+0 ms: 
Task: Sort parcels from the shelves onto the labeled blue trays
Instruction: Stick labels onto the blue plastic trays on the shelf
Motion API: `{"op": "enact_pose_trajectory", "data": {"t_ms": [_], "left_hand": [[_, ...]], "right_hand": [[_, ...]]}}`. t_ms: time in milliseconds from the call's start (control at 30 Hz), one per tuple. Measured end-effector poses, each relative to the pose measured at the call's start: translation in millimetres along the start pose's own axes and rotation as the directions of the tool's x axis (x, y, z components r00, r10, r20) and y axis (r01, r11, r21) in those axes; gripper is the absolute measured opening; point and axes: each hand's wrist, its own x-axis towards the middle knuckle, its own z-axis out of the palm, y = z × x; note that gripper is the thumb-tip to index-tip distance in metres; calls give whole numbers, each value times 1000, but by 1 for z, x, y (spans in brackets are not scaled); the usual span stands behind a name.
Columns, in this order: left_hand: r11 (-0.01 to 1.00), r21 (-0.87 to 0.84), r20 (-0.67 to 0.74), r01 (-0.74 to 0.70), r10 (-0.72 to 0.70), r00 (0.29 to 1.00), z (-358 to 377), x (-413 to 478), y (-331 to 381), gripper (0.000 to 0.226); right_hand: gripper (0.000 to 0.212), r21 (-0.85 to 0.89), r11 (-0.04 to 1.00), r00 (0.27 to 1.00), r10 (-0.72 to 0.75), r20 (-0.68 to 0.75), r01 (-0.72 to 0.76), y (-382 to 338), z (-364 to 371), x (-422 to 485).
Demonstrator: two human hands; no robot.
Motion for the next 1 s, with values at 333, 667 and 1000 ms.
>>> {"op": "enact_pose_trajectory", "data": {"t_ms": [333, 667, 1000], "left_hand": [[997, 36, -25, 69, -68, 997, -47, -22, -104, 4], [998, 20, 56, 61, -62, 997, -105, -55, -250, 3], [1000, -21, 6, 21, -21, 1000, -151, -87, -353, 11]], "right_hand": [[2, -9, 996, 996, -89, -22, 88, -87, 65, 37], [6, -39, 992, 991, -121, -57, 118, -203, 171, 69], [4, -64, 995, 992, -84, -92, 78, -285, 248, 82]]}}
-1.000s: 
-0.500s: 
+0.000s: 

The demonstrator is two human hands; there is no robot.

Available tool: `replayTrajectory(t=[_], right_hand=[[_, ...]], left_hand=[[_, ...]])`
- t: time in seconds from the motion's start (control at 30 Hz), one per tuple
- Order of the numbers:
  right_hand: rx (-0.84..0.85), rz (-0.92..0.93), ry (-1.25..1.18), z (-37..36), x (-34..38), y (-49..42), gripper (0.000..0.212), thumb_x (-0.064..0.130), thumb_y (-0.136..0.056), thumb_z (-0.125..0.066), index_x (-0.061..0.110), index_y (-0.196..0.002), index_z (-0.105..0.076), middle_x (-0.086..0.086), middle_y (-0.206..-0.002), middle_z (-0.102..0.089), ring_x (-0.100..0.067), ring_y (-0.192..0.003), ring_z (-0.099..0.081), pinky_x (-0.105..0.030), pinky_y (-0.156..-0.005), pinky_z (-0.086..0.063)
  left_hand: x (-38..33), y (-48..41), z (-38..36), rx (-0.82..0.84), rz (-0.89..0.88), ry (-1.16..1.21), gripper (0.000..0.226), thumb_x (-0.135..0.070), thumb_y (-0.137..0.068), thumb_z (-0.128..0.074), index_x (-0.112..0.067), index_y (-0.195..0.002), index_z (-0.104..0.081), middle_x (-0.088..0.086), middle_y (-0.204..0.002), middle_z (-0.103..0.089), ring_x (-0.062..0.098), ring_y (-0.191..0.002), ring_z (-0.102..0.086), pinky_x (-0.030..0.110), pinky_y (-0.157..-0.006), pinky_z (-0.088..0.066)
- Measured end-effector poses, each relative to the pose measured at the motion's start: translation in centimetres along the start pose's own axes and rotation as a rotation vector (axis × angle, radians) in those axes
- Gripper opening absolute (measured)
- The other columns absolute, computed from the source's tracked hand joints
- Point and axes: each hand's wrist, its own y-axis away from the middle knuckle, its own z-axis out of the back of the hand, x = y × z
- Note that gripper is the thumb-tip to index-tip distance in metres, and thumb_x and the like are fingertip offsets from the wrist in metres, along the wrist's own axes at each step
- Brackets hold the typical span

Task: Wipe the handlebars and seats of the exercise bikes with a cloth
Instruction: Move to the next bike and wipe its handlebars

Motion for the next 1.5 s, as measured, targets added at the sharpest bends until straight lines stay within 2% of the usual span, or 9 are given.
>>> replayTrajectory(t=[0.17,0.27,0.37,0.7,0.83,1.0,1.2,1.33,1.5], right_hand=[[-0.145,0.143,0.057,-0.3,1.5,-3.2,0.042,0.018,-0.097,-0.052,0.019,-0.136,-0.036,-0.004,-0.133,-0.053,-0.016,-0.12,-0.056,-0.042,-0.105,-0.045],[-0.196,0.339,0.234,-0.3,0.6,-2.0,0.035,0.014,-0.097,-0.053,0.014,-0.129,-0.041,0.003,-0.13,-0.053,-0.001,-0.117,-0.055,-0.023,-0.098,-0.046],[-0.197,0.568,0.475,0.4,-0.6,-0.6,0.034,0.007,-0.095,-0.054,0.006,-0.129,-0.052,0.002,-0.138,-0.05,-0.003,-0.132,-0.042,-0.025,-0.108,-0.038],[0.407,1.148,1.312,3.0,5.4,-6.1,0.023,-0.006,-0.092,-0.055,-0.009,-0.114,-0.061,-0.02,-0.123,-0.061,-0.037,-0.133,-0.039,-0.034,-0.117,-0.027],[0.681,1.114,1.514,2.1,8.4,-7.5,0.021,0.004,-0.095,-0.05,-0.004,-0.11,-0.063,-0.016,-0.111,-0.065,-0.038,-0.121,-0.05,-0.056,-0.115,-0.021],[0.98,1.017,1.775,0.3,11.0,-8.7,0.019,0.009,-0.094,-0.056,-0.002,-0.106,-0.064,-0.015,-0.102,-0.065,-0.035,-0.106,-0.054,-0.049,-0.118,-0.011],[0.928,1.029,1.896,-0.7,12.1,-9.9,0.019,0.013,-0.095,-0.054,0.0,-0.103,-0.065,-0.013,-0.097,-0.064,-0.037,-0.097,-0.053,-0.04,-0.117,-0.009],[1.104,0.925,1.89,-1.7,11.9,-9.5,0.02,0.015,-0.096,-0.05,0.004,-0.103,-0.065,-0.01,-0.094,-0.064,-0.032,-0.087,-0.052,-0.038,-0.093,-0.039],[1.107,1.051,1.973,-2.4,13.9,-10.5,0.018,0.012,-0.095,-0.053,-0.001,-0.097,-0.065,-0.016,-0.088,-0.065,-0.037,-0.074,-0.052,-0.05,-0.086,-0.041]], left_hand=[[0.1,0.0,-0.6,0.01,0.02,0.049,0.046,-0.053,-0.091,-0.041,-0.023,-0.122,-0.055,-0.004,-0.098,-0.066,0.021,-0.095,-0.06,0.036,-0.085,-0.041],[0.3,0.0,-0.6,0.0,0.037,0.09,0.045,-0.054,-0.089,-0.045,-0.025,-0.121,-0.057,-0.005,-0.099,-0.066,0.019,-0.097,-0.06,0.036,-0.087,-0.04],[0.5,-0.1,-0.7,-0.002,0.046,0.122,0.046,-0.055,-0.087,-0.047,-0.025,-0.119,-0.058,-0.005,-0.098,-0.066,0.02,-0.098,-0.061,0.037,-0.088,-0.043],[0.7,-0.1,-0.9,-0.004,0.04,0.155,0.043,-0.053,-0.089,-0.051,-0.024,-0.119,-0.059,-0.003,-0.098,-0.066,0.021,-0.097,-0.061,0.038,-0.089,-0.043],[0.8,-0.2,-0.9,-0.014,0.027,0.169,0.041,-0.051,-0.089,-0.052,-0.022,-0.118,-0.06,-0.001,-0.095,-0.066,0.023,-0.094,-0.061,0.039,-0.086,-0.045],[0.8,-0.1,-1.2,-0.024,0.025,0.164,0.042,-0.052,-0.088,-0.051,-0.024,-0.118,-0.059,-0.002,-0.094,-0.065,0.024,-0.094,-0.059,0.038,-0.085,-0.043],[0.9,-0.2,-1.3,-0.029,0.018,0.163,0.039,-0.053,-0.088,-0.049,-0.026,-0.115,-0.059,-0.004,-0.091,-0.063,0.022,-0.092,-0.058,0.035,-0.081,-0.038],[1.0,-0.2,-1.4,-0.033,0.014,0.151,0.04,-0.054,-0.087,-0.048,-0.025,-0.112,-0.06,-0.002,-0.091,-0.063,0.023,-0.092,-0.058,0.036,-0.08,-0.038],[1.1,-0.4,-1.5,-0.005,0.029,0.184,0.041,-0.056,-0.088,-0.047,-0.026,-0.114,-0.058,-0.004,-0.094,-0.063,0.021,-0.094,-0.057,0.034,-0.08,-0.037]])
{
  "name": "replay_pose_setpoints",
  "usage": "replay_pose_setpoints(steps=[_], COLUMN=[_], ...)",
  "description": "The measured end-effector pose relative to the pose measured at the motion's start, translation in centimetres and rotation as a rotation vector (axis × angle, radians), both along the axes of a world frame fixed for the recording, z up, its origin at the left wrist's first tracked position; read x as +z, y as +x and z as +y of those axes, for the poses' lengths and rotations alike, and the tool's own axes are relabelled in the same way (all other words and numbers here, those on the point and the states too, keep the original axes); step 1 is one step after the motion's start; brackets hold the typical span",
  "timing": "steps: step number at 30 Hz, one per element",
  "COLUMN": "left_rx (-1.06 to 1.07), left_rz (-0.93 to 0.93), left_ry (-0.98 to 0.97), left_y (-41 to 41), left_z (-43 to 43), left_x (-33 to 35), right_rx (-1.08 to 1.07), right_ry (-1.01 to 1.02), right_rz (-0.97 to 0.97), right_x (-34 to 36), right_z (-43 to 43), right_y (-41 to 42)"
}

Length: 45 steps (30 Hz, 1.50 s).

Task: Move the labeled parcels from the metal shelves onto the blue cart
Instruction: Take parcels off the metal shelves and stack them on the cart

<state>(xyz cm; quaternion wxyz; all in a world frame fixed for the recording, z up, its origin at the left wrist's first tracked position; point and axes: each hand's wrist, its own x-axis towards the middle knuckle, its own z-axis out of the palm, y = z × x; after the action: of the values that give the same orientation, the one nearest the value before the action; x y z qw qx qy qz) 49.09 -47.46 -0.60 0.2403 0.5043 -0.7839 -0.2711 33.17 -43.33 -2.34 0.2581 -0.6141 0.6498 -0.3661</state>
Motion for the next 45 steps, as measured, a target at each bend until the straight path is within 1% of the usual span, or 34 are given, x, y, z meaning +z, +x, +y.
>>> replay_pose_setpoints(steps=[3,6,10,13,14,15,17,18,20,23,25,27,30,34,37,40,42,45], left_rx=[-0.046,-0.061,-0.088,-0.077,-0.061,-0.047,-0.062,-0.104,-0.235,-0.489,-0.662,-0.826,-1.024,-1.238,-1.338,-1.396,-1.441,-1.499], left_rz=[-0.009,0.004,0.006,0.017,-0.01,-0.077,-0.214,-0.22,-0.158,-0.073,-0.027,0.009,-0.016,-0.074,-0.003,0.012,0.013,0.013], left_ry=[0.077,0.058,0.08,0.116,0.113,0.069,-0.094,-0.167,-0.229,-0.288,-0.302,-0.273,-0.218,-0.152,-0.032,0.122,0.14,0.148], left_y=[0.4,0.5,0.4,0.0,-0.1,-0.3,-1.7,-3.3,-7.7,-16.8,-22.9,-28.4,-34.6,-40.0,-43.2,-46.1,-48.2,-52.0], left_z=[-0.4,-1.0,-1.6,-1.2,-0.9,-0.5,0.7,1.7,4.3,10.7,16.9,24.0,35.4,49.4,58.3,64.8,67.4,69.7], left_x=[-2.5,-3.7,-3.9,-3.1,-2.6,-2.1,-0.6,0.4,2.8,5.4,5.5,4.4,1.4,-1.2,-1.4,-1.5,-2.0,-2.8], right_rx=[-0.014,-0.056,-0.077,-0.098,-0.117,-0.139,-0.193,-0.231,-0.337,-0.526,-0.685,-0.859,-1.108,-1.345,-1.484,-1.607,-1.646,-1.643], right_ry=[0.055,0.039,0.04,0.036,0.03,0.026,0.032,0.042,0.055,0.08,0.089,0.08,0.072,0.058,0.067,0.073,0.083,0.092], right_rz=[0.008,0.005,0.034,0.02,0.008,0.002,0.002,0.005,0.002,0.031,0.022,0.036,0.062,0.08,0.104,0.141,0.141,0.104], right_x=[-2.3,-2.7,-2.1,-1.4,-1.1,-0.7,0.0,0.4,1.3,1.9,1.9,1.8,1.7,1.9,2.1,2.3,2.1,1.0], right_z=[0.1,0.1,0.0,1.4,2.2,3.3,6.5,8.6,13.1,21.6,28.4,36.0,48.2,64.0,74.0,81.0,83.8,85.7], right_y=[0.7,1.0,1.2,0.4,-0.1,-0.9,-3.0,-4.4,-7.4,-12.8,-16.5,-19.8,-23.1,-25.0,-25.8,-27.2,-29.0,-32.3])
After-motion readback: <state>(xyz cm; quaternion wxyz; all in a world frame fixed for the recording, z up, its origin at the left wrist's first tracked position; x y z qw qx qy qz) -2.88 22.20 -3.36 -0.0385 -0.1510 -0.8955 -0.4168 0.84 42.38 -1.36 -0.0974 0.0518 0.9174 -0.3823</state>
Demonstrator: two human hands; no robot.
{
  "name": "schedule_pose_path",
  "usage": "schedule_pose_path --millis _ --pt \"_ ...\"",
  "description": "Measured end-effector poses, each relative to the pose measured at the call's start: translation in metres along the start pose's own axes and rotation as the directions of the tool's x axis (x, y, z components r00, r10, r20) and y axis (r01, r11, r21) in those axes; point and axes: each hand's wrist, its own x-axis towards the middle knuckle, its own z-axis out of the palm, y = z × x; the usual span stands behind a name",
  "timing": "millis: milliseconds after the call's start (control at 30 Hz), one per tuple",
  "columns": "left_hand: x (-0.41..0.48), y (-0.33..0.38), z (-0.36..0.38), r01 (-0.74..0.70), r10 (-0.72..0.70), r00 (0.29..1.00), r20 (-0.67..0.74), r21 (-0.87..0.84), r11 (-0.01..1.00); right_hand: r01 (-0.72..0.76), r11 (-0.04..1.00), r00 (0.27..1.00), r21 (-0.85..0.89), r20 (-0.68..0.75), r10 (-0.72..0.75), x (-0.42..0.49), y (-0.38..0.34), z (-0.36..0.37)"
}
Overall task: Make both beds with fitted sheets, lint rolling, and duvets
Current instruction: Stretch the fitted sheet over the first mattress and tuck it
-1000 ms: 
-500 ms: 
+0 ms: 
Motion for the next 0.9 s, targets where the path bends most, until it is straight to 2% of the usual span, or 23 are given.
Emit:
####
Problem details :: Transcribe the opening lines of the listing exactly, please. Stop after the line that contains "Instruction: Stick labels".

Expected answer ::
+0 ms: 
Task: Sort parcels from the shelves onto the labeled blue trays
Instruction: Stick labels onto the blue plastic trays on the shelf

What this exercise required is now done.